Directions for this task | For the records below, print the lines from the line with "object at (109, 275): (175, 281, 195)" through the line with "Picture size 387" exactly as written; include both end lines and exclude the rest.

(Stored records)
=======
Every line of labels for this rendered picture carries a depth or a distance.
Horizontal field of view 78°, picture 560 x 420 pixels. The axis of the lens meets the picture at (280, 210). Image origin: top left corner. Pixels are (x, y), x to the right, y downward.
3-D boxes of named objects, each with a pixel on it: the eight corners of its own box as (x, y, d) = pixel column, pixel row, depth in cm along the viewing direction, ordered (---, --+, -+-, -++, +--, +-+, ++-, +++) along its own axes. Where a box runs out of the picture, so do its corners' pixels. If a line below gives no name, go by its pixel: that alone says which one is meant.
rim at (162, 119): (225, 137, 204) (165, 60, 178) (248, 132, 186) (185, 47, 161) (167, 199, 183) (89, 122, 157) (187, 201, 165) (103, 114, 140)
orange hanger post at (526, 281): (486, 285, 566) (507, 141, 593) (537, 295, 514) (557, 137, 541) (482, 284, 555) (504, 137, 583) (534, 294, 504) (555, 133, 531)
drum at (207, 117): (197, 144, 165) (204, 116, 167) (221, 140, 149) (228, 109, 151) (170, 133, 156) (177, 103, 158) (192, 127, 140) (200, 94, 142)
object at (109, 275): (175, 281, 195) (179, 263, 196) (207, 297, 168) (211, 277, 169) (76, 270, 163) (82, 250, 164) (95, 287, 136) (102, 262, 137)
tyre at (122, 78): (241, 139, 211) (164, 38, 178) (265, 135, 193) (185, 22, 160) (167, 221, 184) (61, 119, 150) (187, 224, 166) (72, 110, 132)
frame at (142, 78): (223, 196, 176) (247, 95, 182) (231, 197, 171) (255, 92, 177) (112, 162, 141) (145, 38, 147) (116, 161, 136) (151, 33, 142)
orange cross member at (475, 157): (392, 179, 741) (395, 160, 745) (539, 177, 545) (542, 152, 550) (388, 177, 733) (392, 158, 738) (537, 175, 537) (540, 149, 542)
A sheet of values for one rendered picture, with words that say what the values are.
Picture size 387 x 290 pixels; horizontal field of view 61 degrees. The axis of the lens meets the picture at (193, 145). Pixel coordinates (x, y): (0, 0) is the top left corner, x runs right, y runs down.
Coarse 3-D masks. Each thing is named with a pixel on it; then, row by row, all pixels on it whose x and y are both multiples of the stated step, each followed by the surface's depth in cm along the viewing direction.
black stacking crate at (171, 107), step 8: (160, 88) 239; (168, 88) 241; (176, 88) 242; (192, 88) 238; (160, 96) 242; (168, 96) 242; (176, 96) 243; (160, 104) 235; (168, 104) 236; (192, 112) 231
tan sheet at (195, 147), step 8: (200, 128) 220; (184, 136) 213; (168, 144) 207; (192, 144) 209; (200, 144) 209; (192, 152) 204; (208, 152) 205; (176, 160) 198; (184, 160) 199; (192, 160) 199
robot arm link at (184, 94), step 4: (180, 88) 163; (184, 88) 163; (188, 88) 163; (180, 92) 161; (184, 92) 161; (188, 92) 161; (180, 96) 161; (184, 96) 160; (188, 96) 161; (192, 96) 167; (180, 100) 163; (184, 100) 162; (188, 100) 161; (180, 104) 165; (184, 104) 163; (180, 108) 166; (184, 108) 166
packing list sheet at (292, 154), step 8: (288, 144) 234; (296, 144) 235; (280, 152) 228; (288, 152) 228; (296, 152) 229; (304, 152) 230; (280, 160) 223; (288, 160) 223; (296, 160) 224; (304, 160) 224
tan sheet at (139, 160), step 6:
=======
Answer to this task |
object at (109, 275): (175, 281, 195) (179, 263, 196) (207, 297, 168) (211, 277, 169) (76, 270, 163) (82, 250, 164) (95, 287, 136) (102, 262, 137)
tyre at (122, 78): (241, 139, 211) (164, 38, 178) (265, 135, 193) (185, 22, 160) (167, 221, 184) (61, 119, 150) (187, 224, 166) (72, 110, 132)
frame at (142, 78): (223, 196, 176) (247, 95, 182) (231, 197, 171) (255, 92, 177) (112, 162, 141) (145, 38, 147) (116, 161, 136) (151, 33, 142)
orange cross member at (475, 157): (392, 179, 741) (395, 160, 745) (539, 177, 545) (542, 152, 550) (388, 177, 733) (392, 158, 738) (537, 175, 537) (540, 149, 542)
A sheet of values for one rendered picture, with words that say what the values are.
Picture size 387 x 290 pixels; horizontal field of view 61 degrees. The axis of the lens meets the picture at (193, 145). Pixel coordinates (x, y): (0, 0) is the top left corner, x runs right, y runs down.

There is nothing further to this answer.